Tryouts in the morning. The night before, parents over-engineer dinner. They need carbs. They need protein. Should we do pasta. Should we skip the dairy.

Don’t overthink it.

The night-before dinner

Their normal favorite meal. Something their body knows. Something they like.

Spaghetti, pizza, chicken nuggets, rice and beans. Whatever your family eats most often.

The body wants familiar fuel. New food the night before a high-pressure event is a bad bet.

Eat early enough

Dinner is 5:30 to 6:30. Done by 7. The body needs three hours to digest before bed.

Eating at 8:30 the night before tryouts is how you get a kid up at midnight with a stomachache.

Hydrate

Water through the evening. Not Gatorade. Not soda. Water.

Dehydration the morning of tryouts is one of the most common reasons kids underperform. Fix it the night before.

Skip the experiment

Don’t try a new pre-game routine. Don’t add the energy drink. Don’t introduce a new pasta dish.

The kid’s body knows what to do with regular food. Don’t add variables.

Bedtime

Their normal bedtime. Not earlier. Not later. The earlier bedtime produces a kid lying awake. The later bedtime produces a tired kid in the morning.

The morning meal

Two hours before tryouts. Real food.

A bagel with peanut butter. Eggs and toast. Oatmeal with banana. Their normal breakfast plus some carbs.

Don’t make him eat huge. Eight ounces of food is plenty.

Skip the donuts

The morning donut is a parent thing. We’ll get donuts as a treat. Sugar at 8am produces a crash at 9:30am. The tryout is at 9am.

If you must do something special, do it after.

The 30-minutes-before snack

Light. Banana. Granola bar. Small.

Something with carbs. A little bit. Top up the tank without filling it.

Water in the morning

Eight to twelve ounces by the time they step on the field. Coaches see kids who are dehydrated. They look slow.

What they don’t need

A protein shake. Not at this age. Not before this kind of event.
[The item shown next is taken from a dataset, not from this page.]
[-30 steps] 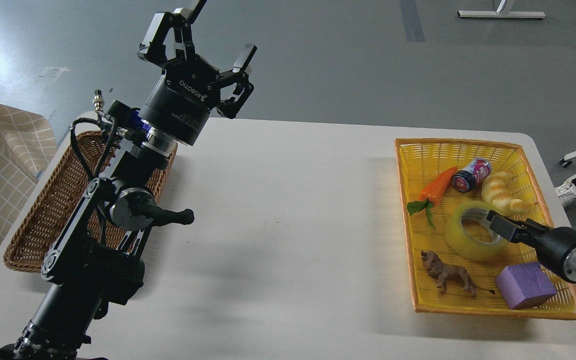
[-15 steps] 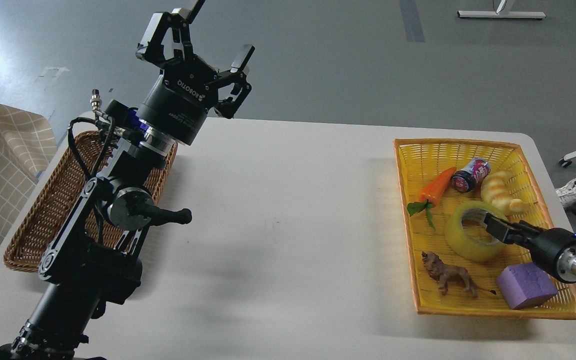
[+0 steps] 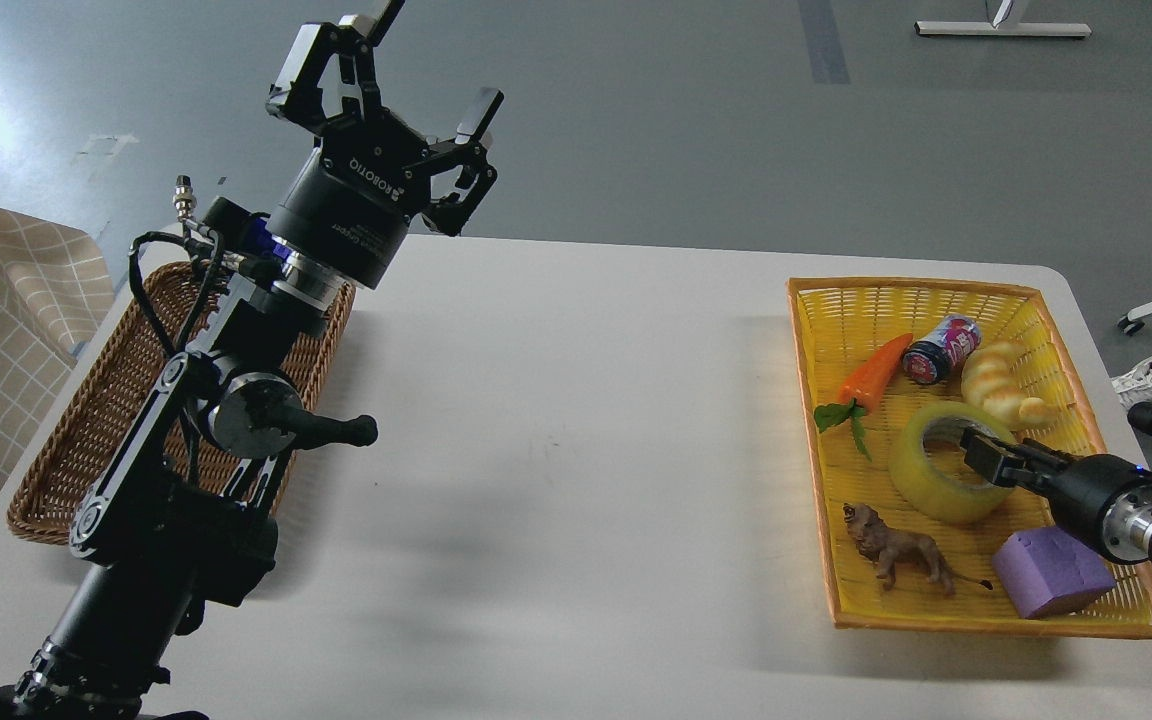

A pre-workout. Definitely not. They’re eight to twelve.

A specific brand of bar. Whatever brand they like. The brand doesn’t matter.

The mental fuel

The pre-tryout breakfast also serves as ritual. The kid sees you cook the eggs, sit at the table, eat with them. The morning has shape.

The morning that has shape produces a calmer kid. The morning that is rushed and frantic produces a stressed kid.

Eat together. Don’t be on your phone. Talk about something other than tryouts.

The car snack

Small ziplock bag with a granola bar and a handful of trail mix. For after the tryout, on the drive home.

The kid will be hungrier than usual after a high-effort event. The car snack prevents the hangry post-tryout meltdown.

The shorter version

Their normal food, eaten on time, in their normal portions. Water through the night. Real breakfast. Small pre-game snack.

That’s the entire formula. It looks like every other family dinner. It is.

The tryout is what’s different. The food is what stays the same.